Instrumen Apa Yang Dapat Digunakan untuk Memprediksi Banjir?-



Teknologi prakiraan cuaca telah memungkinkan para ahli meteorologi untuk memberikan prakiraan jangka pendek kepada orang-orang. Sayangnya, memprediksi badai petir tidak berarti mengetahui jumlah curah hujan yang akan dihasilkannya.
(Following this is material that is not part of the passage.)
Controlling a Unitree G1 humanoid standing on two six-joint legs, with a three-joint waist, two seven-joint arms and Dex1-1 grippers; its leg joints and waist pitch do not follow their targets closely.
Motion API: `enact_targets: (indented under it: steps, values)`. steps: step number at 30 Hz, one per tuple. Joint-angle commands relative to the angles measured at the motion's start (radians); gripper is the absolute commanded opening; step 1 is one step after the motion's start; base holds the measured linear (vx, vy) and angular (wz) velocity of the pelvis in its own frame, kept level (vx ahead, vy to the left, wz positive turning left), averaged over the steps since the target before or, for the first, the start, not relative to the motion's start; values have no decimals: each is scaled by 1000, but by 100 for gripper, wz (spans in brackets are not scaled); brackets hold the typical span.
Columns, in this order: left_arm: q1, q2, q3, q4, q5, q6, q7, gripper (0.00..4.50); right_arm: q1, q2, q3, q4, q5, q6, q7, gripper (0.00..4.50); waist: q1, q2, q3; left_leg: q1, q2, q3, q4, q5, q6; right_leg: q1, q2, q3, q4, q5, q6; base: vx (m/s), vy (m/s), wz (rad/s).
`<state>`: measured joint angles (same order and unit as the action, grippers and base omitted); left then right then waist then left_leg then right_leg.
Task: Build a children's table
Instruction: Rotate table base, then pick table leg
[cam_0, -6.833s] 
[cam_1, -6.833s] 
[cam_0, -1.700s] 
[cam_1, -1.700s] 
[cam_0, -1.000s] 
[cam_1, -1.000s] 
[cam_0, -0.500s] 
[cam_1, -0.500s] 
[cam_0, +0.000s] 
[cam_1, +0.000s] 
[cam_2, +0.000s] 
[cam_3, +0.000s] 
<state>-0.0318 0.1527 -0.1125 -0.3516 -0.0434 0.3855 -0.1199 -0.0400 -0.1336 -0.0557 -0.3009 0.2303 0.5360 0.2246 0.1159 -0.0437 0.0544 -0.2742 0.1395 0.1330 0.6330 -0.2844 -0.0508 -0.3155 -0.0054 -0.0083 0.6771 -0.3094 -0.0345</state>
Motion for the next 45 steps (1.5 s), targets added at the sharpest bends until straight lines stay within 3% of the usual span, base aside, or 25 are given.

Karena itu, ratusan orang meninggal setiap tahun akibat banjir. Untungnya, kemajuan teknologi memungkinkan kami untuk fokus menemukan alat yang lebih baik yang digunakan untuk memprediksi intensitas badai.

Pengukur Hujan

Perangkat yang agak sederhana, pengukur hujan berfungsi seperti gelas ukur untuk mengukur jumlah curah hujan di area tertentu. Menggunakan pengukur hujan memungkinkan ahli meteorologi untuk mengetahui dengan tepat berapa banyak hujan yang turun, memungkinkan mereka untuk mengukur dengan tepat berapa banyak kelembapan yang ada di dalam tanah. Pengukur hujan bukanlah alat terbaik untuk memprediksi banjir; pada kenyataannya, mereka hanya berguna untuk memprediksi banjir di dalam area di mana alat pengukur hujan berada. Layanan cuaca setempat mungkin melaporkan curah hujan 2 inci di tempat pengukur berada, tetapi karena jumlah curah hujan bervariasi dari lingkungan ke lingkungan, informasinya tidak sepenuhnya akurat.

Laser Lintas Udara

Di distrik Queenstown Lakes di Selandia Baru, ahli meteorologi memindai area yang ditargetkan dengan laser untuk memprediksi banjir bandang. Pemindai laser LiDAR (Light Detection and Ranging) diamankan ke pesawat terbang. Saat pesawat terbang, laser mengumpulkan informasi tentang area di bawah termasuk perubahan garis pantai. Administrasi Kelautan dan Atmosfer Nasional AS dan NASA menggunakan data tersebut untuk menentukan perubahan ini dan memprediksi kemungkinan banjir.

Satelit

Pada tanggal 2 November 2009, European Space Agency meluncurkan satelit Soil Moisture and Salinity (SMOS). Ini mengukur tingkat kelembapan tanah, laju pertumbuhan tanaman, dan kadar garam di lautan di seluruh planet. Ini mengirimkan pengukuran yang dikumpulkan kembali ke Bumi di mana para ilmuwan menggunakan data untuk memprediksi kemungkinan banjir atau kondisi kering yang ekstrim. NASA juga menggunakan Misi Pengukur Curah Hujan Tropis (TRMM) untuk mengukur jumlah kelembapan di dalam tanah Bumi. Satelit mendeteksi perubahan radiasi gelombang mikro yang dipancarkan oleh tanah. Ketika tanah kering, itu menjadi hangat, oleh karena itu lebih banyak gelombang mikro yang dipancarkan. Saat tanah basah, akan lebih dingin, sehingga lebih sedikit gelombang mikro yang dipancarkan. Karena tanah menyerap lebih sedikit kelembapan saat jenuh (seperti spons), kemungkinan banjir dapat terjadi di area yang tanahnya sangat lembab, karena tanah tidak dapat menyerap air lagi.